448. Find All Numbers Disappeared in an Array

Given an array of integers where 1 ≤ a[i] ≤ n (n = size of array), some elements appear twice and others appear once.

Find all the elements of [1, n] inclusive that do not appear in this array.

Could you do it without extra space and in O(n) runtime? You may assume the returned list does not count as extra space.

Example:

Input:
[4,3,2,7,8,2,3,1]
Output:
[5,6]

S: 利用原数组记录数字出现情况 O(n)

要记录每个数字的出现情况要用到extra memory，若要O(1)space只能利用原数组记录。

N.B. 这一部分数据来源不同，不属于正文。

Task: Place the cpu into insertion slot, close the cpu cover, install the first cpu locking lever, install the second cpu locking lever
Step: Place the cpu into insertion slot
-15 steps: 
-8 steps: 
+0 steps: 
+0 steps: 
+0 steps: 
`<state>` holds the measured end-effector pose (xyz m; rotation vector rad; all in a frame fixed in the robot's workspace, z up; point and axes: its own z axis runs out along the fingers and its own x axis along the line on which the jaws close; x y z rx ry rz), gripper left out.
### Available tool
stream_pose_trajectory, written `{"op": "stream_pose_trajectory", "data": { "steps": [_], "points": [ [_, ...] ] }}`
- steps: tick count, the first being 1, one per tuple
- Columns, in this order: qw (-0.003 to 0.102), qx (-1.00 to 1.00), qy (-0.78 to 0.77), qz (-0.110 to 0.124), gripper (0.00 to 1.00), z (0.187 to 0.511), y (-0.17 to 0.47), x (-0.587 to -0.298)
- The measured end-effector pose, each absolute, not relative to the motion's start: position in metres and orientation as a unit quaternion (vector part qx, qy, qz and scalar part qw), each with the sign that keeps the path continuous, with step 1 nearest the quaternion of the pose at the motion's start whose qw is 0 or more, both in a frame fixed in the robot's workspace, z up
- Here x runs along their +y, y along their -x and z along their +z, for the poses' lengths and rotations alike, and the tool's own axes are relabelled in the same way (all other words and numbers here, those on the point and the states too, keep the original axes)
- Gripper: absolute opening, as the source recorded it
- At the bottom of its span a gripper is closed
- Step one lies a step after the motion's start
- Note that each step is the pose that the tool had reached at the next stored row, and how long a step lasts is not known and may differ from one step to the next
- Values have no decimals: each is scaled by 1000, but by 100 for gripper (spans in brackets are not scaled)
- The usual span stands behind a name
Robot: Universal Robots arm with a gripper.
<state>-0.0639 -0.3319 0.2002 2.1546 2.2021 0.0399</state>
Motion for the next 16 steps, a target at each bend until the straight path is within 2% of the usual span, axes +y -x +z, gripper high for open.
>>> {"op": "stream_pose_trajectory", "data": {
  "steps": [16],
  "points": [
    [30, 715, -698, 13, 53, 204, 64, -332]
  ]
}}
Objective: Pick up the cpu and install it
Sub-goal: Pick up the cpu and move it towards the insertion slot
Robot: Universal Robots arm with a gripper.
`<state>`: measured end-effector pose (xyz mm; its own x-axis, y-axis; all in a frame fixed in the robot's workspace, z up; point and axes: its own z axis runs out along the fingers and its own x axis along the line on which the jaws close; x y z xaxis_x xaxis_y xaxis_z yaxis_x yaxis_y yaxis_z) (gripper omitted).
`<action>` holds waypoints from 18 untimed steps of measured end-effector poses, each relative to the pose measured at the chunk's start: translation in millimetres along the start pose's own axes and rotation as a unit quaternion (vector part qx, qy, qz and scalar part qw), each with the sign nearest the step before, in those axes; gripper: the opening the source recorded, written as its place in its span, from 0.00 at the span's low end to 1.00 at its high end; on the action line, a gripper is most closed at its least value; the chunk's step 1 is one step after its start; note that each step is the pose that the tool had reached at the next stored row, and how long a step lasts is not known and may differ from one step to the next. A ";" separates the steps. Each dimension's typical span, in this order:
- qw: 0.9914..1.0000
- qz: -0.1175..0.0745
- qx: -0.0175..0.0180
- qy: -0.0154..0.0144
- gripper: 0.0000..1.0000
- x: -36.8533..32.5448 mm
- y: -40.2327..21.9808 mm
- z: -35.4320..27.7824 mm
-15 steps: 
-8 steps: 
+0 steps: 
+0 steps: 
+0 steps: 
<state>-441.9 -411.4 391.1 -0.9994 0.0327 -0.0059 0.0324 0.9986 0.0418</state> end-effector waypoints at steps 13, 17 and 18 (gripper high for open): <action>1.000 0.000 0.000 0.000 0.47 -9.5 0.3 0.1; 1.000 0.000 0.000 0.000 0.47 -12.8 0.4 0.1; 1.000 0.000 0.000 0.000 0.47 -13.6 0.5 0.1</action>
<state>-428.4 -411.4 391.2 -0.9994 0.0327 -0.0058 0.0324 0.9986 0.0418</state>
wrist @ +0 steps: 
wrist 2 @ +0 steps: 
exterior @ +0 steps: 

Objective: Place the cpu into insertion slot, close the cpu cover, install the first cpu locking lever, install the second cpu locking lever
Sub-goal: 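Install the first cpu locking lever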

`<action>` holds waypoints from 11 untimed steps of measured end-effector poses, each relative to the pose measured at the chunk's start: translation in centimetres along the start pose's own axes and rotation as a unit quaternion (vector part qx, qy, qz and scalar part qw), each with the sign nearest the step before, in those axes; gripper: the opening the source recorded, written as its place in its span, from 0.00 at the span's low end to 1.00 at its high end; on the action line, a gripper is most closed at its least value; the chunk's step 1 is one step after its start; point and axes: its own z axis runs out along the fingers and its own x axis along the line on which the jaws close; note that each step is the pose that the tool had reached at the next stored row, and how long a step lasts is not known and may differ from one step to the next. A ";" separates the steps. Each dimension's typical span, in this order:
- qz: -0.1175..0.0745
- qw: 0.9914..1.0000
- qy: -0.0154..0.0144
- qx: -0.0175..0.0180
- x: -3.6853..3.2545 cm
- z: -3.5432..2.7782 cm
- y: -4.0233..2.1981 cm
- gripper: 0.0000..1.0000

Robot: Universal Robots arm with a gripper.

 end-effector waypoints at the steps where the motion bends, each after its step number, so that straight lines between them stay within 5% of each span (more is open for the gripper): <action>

注意数组的长度一定为n且里面的数字为1-n，每个数字都可以对应到index。遍历数组，对里面的元素i,将第i - 1位置为负数，最后为正数的位的index即为没有出现过的数字

    vector<int> findDisappearedNumbers(vector<int>& nums) {
        int n = nums.size();
        vector<int> result;
        for (int i : nums) {
            int idx = abs(i) - 1;
            if (nums[idx] > 0) nums[idx] = - nums[idx];
        }
        for (int i = 0; i < n; ++i) {
            if (nums[i] > 0) result.push_back(i + 1);
        }
        return result;
    }